The new White House website is undergoing an overhaul currently and may not look as fine tuned as the Change.gov or BarackObama.com sites. Obama's new media team is letting search engines index almost everything on the site by shrinking the size of robots.txt, the file used by search engines to index the website's content, to 2 lines. The previous government had set the file size to 2377 lines to prevent the search engines from logging the data found in the white house website.

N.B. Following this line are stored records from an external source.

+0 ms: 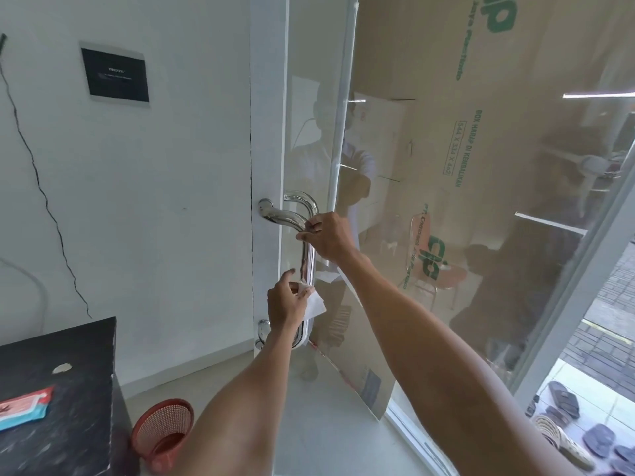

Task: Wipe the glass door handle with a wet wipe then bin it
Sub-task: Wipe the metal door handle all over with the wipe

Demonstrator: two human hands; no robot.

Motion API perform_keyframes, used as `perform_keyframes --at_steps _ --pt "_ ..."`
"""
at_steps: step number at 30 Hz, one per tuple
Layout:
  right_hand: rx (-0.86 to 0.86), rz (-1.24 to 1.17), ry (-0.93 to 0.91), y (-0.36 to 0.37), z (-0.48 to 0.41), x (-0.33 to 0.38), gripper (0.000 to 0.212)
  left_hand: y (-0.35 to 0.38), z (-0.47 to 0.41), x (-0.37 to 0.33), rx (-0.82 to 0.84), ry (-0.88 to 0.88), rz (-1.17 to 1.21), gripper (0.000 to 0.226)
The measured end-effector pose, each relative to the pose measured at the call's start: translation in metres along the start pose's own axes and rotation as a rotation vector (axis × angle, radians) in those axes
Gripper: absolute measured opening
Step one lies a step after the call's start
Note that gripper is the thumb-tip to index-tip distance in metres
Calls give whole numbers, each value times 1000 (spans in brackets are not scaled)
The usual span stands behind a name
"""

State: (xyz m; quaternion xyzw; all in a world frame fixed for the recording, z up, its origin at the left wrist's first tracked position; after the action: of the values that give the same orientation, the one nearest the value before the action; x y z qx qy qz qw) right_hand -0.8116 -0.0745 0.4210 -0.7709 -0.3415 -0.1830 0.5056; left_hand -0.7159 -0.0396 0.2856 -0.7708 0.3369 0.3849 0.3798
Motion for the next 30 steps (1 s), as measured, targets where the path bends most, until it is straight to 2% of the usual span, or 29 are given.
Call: perform_keyframes --at_steps 7,14,30 --pt "6 0 7 0 -2 0 32 -6 -12 -22 -192 33 71 44" --pt "-11 41 -11 2 -4 -1 30 4 -8 -14 -213 86 106 26" --pt "-15 8 -13 6 -3 -7 31 17 20 39 12 -40 -21 26"
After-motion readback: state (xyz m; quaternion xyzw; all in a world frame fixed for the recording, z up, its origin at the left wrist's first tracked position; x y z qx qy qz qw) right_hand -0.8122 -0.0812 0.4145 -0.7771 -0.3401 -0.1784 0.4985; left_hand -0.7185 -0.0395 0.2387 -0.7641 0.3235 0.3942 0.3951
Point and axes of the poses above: each hand's wrist, its own z-axis away from the middle knuckle, its own y-axis out of the palm, x = y × z, the point moved 1 cm from there along -z, towards the middle knuckle, and after that the axes turned 4 degrees about y, right-handed, at the moved point
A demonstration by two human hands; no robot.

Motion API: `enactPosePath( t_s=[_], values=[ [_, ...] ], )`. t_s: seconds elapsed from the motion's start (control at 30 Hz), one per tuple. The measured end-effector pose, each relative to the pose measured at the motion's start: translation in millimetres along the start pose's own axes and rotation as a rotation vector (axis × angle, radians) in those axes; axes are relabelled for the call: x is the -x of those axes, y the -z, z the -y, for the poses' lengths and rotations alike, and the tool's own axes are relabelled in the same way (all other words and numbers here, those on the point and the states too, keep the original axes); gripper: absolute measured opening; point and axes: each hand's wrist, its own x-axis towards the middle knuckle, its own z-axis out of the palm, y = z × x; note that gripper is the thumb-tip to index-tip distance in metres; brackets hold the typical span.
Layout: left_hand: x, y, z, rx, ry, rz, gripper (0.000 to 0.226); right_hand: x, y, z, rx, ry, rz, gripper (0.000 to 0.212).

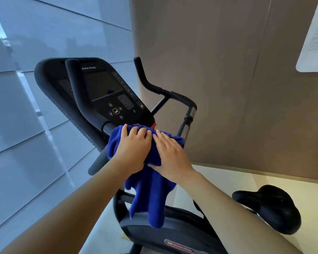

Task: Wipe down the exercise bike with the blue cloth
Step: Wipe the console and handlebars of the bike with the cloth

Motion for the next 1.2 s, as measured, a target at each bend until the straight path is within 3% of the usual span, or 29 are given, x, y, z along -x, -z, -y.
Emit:
enactPosePath(
  t_s=[0.27,0.4,0.57,0.9,1.03,1.2],
  values=[
    [11.3,6.1,-43.0,-0.02,0.222,0.028,0.094,6.3,1.8,-30.5,0.024,0.244,0.057,0.079],
    [6.7,11.5,-83.0,0.053,0.325,-0.006,0.084,14.8,9.9,-63.6,0.048,0.375,0.058,0.067],
    [-11.6,18.1,-102.9,-0.043,0.384,0.052,0.08,5.2,8.7,-88.0,-0.066,0.475,0.066,0.069],
    [-47.0,9.0,-118.0,-0.179,0.457,0.183,0.069,-15.2,-18.0,-112.2,-0.371,0.457,-0.013,0.055],
    [-51.3,18.0,-105.1,-0.103,0.315,0.201,0.054,-20.9,-9.5,-105.9,-0.493,0.307,-0.031,0.028],
    [-48.0,20.2,-98.1,-0.056,0.271,0.178,0.048,-8.6,-9.4,-88.7,-0.616,0.131,-0.064,0.022]
  ],
)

Below is the current robots.txt which can be found here:

User-agent: *
Disallow: /includes/

And the old robots.txt:

User-agent: *
Disallow: /cgi-bin
Disallow: /search
Disallow: /query.html
Disallow: /omb/search
Disallow: /omb/query.html
Disallow: /expectmore/search
Disallow: /expectmore/query.html
Disallow: /results/search

and so on.....

A new blog section is opened on the White House web site which will act as an informal record of events, speeches and decisions but will not allow comments (as of now). There's no word yet on whether restricted access to Facebook, Gmail or Yahoo IM will be lifted or not. Obama and his team are not allowed to do instant messaging. Flicker and YouTube are still on the suspect list. However, Twitter is allowed in House premises.

The White House has also exempted YouTube from strict rules relating to the use of cookies on federal agency Web sites.

In other news Sun Chairman Scott McNealy has reportedly been asked by President Obama to present a paper outlining the benefits that open source software would provide to the government.

McNealy, though not having finished the paper yet, was quick to outline some basic advantages in a BBC interview which included its cost-effectiveness and productiveness, as well as security, software and reliability.